## WHAT NEEDS TO BE DONE
Nothing should be omitted: restate the full listing word for word.

[SUPPLIED INFORMATION]

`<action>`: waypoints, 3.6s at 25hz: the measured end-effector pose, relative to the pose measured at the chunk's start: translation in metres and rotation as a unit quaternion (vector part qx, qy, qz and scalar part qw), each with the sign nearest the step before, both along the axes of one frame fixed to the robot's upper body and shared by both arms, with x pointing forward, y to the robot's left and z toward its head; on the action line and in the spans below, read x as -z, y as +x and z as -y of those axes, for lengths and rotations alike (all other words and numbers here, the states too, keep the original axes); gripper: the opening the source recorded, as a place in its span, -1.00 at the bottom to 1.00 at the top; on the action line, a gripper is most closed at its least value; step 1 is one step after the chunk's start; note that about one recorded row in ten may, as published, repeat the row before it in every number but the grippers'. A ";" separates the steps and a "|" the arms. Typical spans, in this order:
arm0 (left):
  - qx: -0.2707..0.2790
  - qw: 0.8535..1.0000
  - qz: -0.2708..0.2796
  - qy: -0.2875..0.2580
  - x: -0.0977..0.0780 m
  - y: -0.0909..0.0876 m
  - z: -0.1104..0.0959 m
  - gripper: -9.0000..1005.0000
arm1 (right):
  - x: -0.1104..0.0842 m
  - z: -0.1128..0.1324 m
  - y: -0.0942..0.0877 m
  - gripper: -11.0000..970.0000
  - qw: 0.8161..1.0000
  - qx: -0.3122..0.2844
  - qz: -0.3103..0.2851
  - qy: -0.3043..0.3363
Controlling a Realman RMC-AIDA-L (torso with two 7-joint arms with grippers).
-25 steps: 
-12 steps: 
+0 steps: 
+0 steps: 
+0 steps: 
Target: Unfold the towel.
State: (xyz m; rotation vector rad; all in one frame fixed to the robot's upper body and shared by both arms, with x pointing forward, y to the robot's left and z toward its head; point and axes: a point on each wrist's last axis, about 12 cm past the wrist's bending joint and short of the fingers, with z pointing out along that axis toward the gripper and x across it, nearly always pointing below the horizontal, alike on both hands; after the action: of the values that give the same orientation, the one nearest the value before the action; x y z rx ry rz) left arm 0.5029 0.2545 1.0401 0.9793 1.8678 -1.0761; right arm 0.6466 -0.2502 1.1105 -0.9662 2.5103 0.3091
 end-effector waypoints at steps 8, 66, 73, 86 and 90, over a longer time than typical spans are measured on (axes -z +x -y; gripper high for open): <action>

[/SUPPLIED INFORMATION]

## RESULT FOR THIS EXERCISE
`<action>`: waypoints, 3.6s at 25hz: the measured end-effector pose, relative to the pose measured at the chunk's start: translation in metres and rotation as a unit quaternion (vector part qx, qy, qz and scalar part qw), each with the sign nearest the step before, both along the axes of one frame fixed to the robot's upper body and shared by both arms, with x pointing forward, y to the robot's left and z toward its head; on the action line and in the spans below, read x as -z, y as +x and z as -y of those axes, for lengths and rotations alike (all other words and numbers here, the states too, keep the original axes); gripper: the opening the source recorded, as a place in its span, -1.00 at the bottom to 1.00 at the top; on the action line, a gripper is most closed at its least value; step 1 is one step after the chunk's start; note that about one recorded row in ten may, as published, repeat the row before it in every number but the grippers'. A ";" separates the steps and a "|" the arms. Typical spans, in this order:
arm0 (left):
  - qx: -0.2707..0.2790
  - qw: 0.8535..1.0000
  - qz: -0.2708..0.2796
  - qy: -0.2875..0.2580
  - x: -0.0977..0.0780 m
  - y: -0.0909..0.0876 m
  - z: -0.1104..0.0959 m
  - gripper: -9.0000..1005.0000
arm1 (right):
  - x: -0.1104..0.0842 m
  - z: -0.1128..0.1324 m
  - y: -0.0942..0.0877 m
  - gripper: -11.0000..970.0000
  - qw: 0.8161..1.0000
  - qx: -0.3122..0.2844
  - qz: -0.3103..0.2851
  - qy: -0.3043..0.3363
Controlling a Realman RMC-AIDA-L (torso with two 7-joint arms with grippers).
-25 steps: 
-12 steps: 
+0 steps: 
+0 steps: 
+0 steps: 
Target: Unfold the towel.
State: (xyz m; rotation vector rad; all in one frame fixed to the robot's upper body and shared by both arms, with x pointing forward, y to the robot's left and z toward its head; point and axes: a point on each wrist's last axis, about 12 cm past the wrist's bending joint and short of the fingers, with z pointing out along that axis toward the gripper and x across it, nearly always pointing below the horizontal, alike on both hands; after the action: of the values that give the same orientation, the one nearest the value before the action; x y z rx ry rz) left arm 0.5029 0.2545 1.0401 0.9793 1.8678 -1.0761; right arm 0.6466 -0.2502 1.1105 -0.9662 2.5103 0.3091
 end-effector waypoints at steps 8, 66, 73, 86 and 90, over a longer time than typical spans are measured on (axes -z +x -y; gripper high for open): <action>

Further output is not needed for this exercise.